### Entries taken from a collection
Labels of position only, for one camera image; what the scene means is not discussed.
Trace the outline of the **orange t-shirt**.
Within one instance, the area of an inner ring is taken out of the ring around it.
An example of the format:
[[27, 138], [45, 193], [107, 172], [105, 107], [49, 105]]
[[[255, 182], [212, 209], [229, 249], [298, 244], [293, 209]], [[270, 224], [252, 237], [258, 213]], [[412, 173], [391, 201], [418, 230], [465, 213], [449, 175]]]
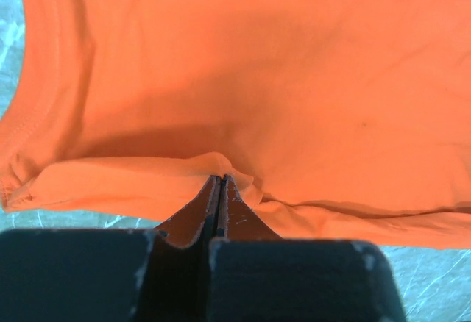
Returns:
[[284, 237], [470, 247], [470, 0], [24, 0], [4, 210], [163, 221], [230, 175]]

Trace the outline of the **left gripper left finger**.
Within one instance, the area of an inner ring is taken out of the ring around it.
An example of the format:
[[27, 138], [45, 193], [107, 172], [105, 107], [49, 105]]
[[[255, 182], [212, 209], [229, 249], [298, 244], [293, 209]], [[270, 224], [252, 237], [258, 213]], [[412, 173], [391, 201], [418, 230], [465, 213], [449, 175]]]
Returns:
[[3, 321], [203, 321], [221, 180], [154, 229], [1, 233]]

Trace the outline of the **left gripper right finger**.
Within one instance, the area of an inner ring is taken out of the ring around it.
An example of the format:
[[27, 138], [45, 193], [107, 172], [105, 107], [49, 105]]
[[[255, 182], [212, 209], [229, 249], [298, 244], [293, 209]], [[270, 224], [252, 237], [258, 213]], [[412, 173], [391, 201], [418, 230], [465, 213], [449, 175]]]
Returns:
[[295, 240], [275, 234], [222, 182], [209, 245], [211, 321], [404, 321], [392, 270], [362, 240]]

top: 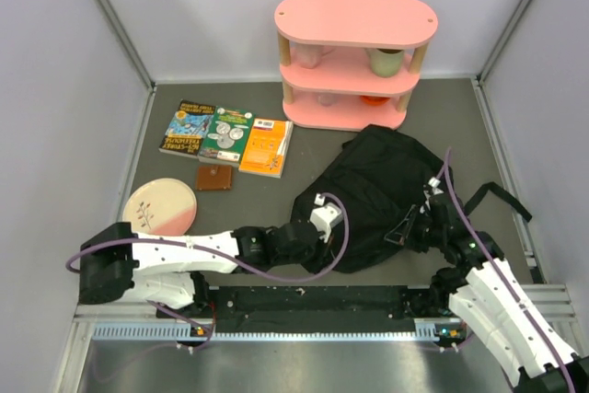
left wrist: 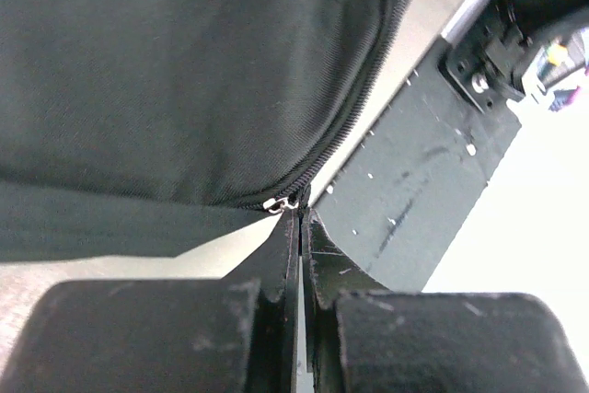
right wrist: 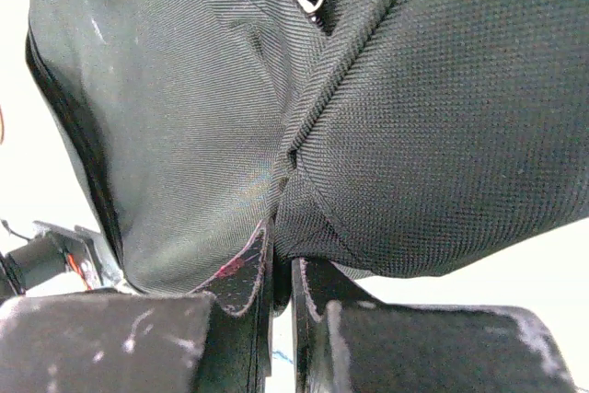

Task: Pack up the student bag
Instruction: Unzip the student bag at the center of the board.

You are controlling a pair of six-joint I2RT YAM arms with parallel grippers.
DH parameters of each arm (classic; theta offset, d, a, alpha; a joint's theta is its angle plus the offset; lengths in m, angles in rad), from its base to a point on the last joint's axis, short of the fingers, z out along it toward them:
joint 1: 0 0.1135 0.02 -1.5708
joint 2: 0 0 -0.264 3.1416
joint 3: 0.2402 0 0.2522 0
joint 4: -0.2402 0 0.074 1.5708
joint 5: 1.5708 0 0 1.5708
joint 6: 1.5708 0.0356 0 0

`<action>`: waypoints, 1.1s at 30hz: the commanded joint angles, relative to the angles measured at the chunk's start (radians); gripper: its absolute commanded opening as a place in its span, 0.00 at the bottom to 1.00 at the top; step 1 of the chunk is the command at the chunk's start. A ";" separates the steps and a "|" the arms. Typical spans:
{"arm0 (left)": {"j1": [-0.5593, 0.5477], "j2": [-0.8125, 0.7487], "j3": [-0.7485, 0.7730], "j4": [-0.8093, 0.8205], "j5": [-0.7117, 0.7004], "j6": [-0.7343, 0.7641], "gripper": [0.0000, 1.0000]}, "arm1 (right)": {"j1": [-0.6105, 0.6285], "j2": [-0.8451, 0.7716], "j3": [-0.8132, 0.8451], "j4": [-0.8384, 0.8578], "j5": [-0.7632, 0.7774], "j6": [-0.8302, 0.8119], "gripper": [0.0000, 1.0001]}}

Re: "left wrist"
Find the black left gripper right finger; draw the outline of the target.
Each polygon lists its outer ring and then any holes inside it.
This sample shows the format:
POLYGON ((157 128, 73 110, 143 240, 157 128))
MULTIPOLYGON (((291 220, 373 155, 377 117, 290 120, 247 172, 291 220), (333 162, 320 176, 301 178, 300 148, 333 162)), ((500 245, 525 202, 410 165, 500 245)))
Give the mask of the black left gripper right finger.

### Activity
The copy must include every record exactly and none of the pictures.

### Result of the exercise
Labels of position only, for one camera image; what the scene means is not discussed.
Trace the outline of the **orange t-shirt**.
Within one instance, the area of an inner ring is taken out of the ring around it.
An example of the format:
[[27, 138], [45, 193], [107, 172], [105, 107], [49, 105]]
[[[255, 182], [212, 209], [229, 249], [298, 244], [293, 209]], [[270, 224], [252, 237], [258, 213]], [[412, 173], [391, 201], [418, 230], [465, 213], [449, 175]]]
Returns:
[[284, 237], [470, 247], [470, 0], [24, 0], [4, 210], [163, 221], [230, 175]]

Trace the outline of the **left gripper left finger**.
Within one instance, the area of an inner ring is taken out of the ring around it.
An example of the format:
[[27, 138], [45, 193], [107, 172], [105, 107], [49, 105]]
[[[255, 182], [212, 209], [229, 249], [298, 244], [293, 209]], [[270, 224], [252, 237], [258, 213]], [[412, 173], [391, 201], [418, 230], [465, 213], [449, 175]]]
Returns:
[[3, 321], [203, 321], [221, 180], [154, 229], [1, 233]]

Trace the outline of the **left gripper right finger**.
Within one instance, the area of an inner ring is taken out of the ring around it.
An example of the format:
[[27, 138], [45, 193], [107, 172], [105, 107], [49, 105]]
[[[255, 182], [212, 209], [229, 249], [298, 244], [293, 209]], [[270, 224], [252, 237], [258, 213]], [[412, 173], [391, 201], [418, 230], [465, 213], [449, 175]]]
Returns:
[[295, 240], [275, 234], [222, 182], [209, 245], [211, 321], [404, 321], [392, 270], [362, 240]]

top: 
left wrist: 
right wrist: 

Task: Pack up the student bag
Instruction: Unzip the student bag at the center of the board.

You are controlling a pair of six-joint I2RT YAM arms with parallel grippers.
DH parameters of each arm (classic; theta offset, d, a, alpha; a joint's theta is its angle plus the offset; lengths in m, angles in rad), from its base to a point on the last joint's axis, short of the fingers, z out along it toward them:
joint 1: 0 0.1135 0.02 -1.5708
joint 2: 0 0 -0.264 3.1416
joint 3: 0.2402 0 0.2522 0
joint 4: -0.2402 0 0.074 1.5708
joint 5: 1.5708 0 0 1.5708
joint 6: 1.5708 0.0356 0 0

`<action>`: waypoints, 1.1s at 30hz: the commanded joint angles, relative to the angles measured at the chunk's start (radians); gripper: its absolute commanded opening as a place in its span, 0.00 at the bottom to 1.00 at the top; step 1 of the chunk is the command at the chunk's start. A ";" separates the steps and a "|" the arms. Typical spans:
{"arm0 (left)": {"j1": [-0.5593, 0.5477], "j2": [-0.8125, 0.7487], "j3": [-0.7485, 0.7730], "j4": [-0.8093, 0.8205], "j5": [-0.7117, 0.7004], "j6": [-0.7343, 0.7641], "gripper": [0.0000, 1.0000]}, "arm1 (right)": {"j1": [-0.6105, 0.6285], "j2": [-0.8451, 0.7716], "j3": [-0.8132, 0.8451], "j4": [-0.8384, 0.8578], "j5": [-0.7632, 0.7774], "j6": [-0.8302, 0.8119], "gripper": [0.0000, 1.0001]}}

Re: "left wrist"
Find the black left gripper right finger; draw the outline of the target.
Each polygon lists its outer ring and then any holes inside it.
This sample shows the format:
POLYGON ((157 128, 73 110, 143 240, 157 128))
MULTIPOLYGON (((291 220, 373 155, 377 117, 290 120, 247 172, 291 220), (333 162, 320 176, 301 178, 300 148, 333 162)), ((500 245, 525 202, 410 165, 500 245)))
Give the mask of the black left gripper right finger.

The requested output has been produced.